Monopolistic competition is a circumstance in which many companies with slightly different products compete. Production costs are above what perhaps achieved by perfectly competitive companies, but society interests the product differentiation. Samples of industries with market structures similar to monopolistic competition include eatery, cereal, clothing, loafers, and service sector industries in big cities. A monopoly is a market structure in which a market or industry is commanded by a single provider of a specific good or service. Because monopolies have no competition, they tend to vend goods and services at a higher price and produce below the socially optimal output level. An oligopoly is a market structure in which a market or industry is commanded by a small number of companies (oligopolists). Oligopolies can generate the incentive for firms to capture in collusion and form cartels that lessen competition leading to higher prices for customers and less overall market output.
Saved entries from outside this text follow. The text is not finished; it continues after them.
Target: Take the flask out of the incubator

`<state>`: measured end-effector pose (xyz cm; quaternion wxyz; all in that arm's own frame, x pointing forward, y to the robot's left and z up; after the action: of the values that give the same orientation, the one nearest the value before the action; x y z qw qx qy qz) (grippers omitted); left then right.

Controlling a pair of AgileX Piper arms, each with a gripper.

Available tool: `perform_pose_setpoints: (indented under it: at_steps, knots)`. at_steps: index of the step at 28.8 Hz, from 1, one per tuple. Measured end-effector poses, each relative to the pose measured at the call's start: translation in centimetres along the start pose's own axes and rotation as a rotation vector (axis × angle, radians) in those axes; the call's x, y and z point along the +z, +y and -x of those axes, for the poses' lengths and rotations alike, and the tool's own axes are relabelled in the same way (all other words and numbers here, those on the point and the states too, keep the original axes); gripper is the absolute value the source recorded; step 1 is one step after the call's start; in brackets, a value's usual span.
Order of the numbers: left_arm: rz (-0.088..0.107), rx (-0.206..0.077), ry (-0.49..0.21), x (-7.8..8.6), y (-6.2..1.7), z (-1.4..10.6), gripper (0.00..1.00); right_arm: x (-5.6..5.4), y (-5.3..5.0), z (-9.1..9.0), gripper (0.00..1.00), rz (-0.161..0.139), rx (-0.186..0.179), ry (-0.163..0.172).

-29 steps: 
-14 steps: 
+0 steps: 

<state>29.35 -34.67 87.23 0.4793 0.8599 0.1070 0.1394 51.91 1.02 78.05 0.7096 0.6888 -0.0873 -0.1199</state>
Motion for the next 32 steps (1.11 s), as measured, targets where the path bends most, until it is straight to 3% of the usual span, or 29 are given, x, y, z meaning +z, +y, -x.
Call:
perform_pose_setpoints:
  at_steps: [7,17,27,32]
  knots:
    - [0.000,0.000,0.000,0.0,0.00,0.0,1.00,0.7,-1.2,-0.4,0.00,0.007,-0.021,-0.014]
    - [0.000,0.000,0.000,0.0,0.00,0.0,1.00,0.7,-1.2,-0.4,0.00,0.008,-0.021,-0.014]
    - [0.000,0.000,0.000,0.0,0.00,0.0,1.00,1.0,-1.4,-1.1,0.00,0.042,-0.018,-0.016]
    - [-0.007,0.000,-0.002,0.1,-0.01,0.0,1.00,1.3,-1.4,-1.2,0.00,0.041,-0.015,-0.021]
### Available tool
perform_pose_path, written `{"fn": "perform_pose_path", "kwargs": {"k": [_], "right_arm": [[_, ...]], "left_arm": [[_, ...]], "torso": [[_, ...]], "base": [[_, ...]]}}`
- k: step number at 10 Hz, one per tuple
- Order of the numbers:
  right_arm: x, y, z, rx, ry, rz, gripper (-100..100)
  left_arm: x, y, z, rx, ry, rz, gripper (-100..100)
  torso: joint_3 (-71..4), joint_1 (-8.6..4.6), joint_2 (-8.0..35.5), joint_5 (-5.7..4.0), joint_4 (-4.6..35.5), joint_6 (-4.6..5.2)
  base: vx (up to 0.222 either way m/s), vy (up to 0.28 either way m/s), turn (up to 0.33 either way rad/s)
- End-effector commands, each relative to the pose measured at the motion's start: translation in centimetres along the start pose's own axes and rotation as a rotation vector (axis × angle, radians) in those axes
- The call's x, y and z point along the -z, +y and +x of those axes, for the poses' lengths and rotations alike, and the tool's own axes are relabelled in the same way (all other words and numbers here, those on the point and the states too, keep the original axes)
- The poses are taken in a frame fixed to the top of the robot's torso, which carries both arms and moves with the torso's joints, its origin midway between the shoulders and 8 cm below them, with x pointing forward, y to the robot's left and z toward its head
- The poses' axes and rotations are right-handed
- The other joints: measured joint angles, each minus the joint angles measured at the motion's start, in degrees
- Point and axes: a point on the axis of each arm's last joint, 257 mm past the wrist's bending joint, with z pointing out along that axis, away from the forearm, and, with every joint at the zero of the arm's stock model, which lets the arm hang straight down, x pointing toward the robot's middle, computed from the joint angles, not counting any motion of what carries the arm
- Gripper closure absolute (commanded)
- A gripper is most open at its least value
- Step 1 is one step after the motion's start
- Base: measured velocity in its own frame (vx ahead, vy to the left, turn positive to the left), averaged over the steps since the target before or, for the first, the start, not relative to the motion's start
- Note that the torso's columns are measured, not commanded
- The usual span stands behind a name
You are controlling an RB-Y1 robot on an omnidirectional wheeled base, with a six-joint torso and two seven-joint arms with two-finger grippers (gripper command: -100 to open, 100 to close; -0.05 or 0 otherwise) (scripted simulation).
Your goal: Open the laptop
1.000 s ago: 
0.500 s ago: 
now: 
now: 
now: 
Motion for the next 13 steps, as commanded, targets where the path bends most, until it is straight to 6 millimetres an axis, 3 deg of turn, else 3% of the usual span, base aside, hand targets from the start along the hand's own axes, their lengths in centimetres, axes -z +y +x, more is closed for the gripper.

Duopoly: A special case of an oligopoly, with two firms. Game theory can elucidate conduct in duopolies and oligopolies. A monopsony is a market where there is only one buyer and many sellers. A bilateral monopoly is a market consisting of both a monopoly (a seller) and a monopsony (a buyer). An oligoligopsony is a market where there are few buyers and many sellers.

Author Info

Kavin Halkman*
 
Department of Economics and Finance, University of Orleans, Orleans, France
 

Citation: Halkman K (2021) Market Structure of Micro Economics. Global J Comm Manage Perspect. 10:003.

Received: 06-Sep-2021 Accepted: 20-Sep-2021 Published: 27-Sep-2021

Copyright: © 2021 Halkman K. This is an open-access article distributed under the terms of the Creative Commons Attribution License, which permits unrestricted use, distribution, and reproduction in any medium, provided the original author and source are credited.